Entre 2015 et 2016 il a réalisé un documentaire de 50 minutes sur un aventurier polaire populaire en Pologne et qui a traversé l’Europe à pied de la Russie jusqu’à Saint-Jacques de Compostelle. De 2017 à 2019, il a travaillé pour la plus grande série documentaire d’archives historiques réalisée en Pologne après 1989 – Polskie 100 lat ( soit “Les 100 ans polonais”), où il a été responsable du scénario, de la recherche d’archives et de la réalisation de 8 épisodes sur 42, d'une durée de 30 minutes chacun.
En 2022, il signe un nouveau film documentaire, 1982, consacré à la situation politique en Pologne sur cette année cruciale, alors que la loi martiale avait été décrétée par le général Jaruzelski.
Il a été accompagné au Groupe Ouest pour le développement du long métrage Welcome in North Korea avec comme coauteure Carlotta Verny.
Critique
Des échanges de tennis entre un père et son fils. Ils ne partagent pas le même cadre ; ils se renvoient les coups comme dans une compétition acharnée. Une “voix-off”, celle du fils, Jan Czarlewski, aborde ses relations distendues avec son père et cette évocation proustienne de rattraper le “temps perdu” lors d’un accompagnement insolite – avec ce postulat assez candide de suivre son père au travail comme on pouvait, à l’école, faire des exposés sur le métier de la figure parentale.
Le documentaire suit Slawomir Czarlewski, l’ambassadeur de la République de Pologne en Belgique, mais ce n’est pas un film sur les arcanes politiciens à l’image du très conceptuel Pater d’Alain Cavalier (2011) ou de L’exercice du pouvoir de Pierre Schoeller (2011). On a plutôt affaire à un portrait pince-sans-rire (jusqu’à enregistrer le souffle de l’homme qui dort) avec des séquences solennelles filmées avec une distance amusée, mais aussi teintées d’une mélancolie muette, notamment des moments où Jan se met en scène isolé dans un plan.
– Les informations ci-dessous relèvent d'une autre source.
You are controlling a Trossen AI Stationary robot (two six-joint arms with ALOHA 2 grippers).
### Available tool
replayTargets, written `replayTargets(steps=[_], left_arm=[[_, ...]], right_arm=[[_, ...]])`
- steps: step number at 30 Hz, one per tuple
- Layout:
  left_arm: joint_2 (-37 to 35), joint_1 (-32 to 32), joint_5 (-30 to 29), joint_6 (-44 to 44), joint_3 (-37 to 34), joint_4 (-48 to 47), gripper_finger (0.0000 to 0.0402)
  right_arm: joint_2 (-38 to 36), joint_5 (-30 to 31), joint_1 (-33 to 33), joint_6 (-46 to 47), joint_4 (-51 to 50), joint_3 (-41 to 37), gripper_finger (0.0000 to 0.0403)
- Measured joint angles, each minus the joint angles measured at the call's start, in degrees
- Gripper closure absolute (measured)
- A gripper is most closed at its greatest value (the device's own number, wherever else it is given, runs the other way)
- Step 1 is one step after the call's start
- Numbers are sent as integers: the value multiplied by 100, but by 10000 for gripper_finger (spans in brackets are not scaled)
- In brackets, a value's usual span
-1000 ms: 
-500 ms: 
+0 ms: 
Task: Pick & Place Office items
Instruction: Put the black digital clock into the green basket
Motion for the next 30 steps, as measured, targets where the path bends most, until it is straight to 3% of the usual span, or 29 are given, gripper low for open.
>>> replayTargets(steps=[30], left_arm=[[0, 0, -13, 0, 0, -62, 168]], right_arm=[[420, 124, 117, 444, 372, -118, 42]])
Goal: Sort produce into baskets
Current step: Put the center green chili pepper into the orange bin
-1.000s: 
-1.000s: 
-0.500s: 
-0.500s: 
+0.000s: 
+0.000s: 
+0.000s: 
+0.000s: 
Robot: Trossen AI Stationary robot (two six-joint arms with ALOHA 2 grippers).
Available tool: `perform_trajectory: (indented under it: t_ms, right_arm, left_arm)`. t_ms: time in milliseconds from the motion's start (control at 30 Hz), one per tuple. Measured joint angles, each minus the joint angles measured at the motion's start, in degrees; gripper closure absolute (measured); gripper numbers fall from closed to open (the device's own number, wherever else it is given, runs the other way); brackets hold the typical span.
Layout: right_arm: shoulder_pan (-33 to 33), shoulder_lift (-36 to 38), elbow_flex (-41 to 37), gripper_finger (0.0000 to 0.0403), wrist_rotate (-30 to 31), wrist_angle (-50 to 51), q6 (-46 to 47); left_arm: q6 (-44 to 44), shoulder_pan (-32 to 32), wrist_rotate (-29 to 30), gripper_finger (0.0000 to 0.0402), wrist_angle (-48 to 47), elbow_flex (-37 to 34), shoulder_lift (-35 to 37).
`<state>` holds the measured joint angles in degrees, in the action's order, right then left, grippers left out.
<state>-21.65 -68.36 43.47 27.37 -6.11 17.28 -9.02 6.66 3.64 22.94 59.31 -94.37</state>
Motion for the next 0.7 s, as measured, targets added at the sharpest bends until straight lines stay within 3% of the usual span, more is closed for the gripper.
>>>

Sauf qu’ici la caméra agit tel un outil de psychanalyse : “Arrête de filmer avec ta caméra !”, ordonne son père à Jan à plusieurs reprises, comme si l’appareil se substituait à un révélateur incongru des béances familiales. Derrière ce constat, L’ambassadeur & moi s’avère l’étude assez bouleversante d’une silhouette paternelle un peu fuyante, se réfugiant dans les responsabilités étatiques (feintes). À chaque question posée, le père refuse de répondre, se trouve dérangé ou se montre évasif.
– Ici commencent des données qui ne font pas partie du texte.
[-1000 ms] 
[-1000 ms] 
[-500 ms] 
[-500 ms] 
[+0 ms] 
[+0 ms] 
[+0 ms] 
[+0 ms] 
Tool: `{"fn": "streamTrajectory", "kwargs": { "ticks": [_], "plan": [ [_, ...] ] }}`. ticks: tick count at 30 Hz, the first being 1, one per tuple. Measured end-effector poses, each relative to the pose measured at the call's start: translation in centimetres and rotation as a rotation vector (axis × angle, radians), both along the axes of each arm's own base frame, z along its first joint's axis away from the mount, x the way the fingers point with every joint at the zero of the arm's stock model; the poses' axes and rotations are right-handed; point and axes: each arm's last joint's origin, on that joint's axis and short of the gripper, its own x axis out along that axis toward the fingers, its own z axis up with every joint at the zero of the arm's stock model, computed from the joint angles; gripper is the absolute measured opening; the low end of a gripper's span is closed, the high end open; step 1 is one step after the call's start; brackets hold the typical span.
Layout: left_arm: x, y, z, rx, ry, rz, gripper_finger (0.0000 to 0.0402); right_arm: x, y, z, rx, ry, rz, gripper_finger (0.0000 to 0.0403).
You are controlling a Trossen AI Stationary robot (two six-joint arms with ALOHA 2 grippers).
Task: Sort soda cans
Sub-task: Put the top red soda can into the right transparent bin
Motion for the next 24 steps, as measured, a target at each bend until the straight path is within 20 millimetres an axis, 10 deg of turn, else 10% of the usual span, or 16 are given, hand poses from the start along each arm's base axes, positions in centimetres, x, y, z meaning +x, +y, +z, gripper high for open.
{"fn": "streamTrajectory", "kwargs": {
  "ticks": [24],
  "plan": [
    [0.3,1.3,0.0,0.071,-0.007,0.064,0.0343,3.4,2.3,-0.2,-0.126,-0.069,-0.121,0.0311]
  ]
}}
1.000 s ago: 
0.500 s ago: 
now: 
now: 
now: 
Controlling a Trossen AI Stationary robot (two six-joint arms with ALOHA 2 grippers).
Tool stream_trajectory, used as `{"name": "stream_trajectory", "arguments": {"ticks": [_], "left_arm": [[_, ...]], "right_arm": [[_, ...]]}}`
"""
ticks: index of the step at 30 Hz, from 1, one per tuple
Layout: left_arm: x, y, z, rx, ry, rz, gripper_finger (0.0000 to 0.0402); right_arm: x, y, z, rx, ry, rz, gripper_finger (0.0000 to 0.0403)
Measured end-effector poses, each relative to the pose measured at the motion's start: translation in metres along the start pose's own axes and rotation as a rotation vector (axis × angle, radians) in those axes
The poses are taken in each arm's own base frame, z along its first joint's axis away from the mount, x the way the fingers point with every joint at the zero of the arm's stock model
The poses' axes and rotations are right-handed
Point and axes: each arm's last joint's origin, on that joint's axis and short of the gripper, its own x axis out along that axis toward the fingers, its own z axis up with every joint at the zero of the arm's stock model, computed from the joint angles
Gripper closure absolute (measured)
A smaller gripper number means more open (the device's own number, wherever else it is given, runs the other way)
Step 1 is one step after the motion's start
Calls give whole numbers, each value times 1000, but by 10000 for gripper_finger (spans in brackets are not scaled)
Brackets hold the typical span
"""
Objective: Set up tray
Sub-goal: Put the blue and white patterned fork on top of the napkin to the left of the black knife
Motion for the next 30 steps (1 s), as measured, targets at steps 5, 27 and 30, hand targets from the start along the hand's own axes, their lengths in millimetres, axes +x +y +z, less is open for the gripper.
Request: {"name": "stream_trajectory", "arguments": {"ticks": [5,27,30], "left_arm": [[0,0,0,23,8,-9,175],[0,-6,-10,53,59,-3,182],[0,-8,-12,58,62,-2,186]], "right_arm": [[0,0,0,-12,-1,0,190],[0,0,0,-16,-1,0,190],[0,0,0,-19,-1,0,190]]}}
Cette ambassade située à Bruxelles devient alors le petit théâtre administratif des comptes familiaux à rendre. Dans un bureau, dans une voiture de fonction, dans des dîners mondains, l’entreprise du jeune réalisateur est double. Elle serait à la fois la possibilité de percer l’image de l’homme politique – qui a les mêmes fragilités que le reste du monde – et d’aller au-delà du costume, des belles paroles (bien que l’ambassadeur soit peu capable d’exprimer quelques sentiments que ce soit à son fils) et à toutes ces mains serrées qui évoquent toutes ces étreintes manquées ; mais l’enjeu serait surtout une représentation de la complexité d’un cœur de père.
Un dernier échange, non pas de tennis, mais de mots – attendrissant, sincère et plus profond que prévu – opère un renversement des sensibilités. Et le projet documentaire aura été un catalyseur émotionnel, permettant de délier la parole et d’apprendre à poser sa caméra, une fois avoir bien regardé.
William Le Personnic
Réalisation, scénario, image et montage : Jan Czarlewski. Son : Jan Czarlewski et Laurent Kempf. Musique originale : John Kaced. Production : ÉCAL.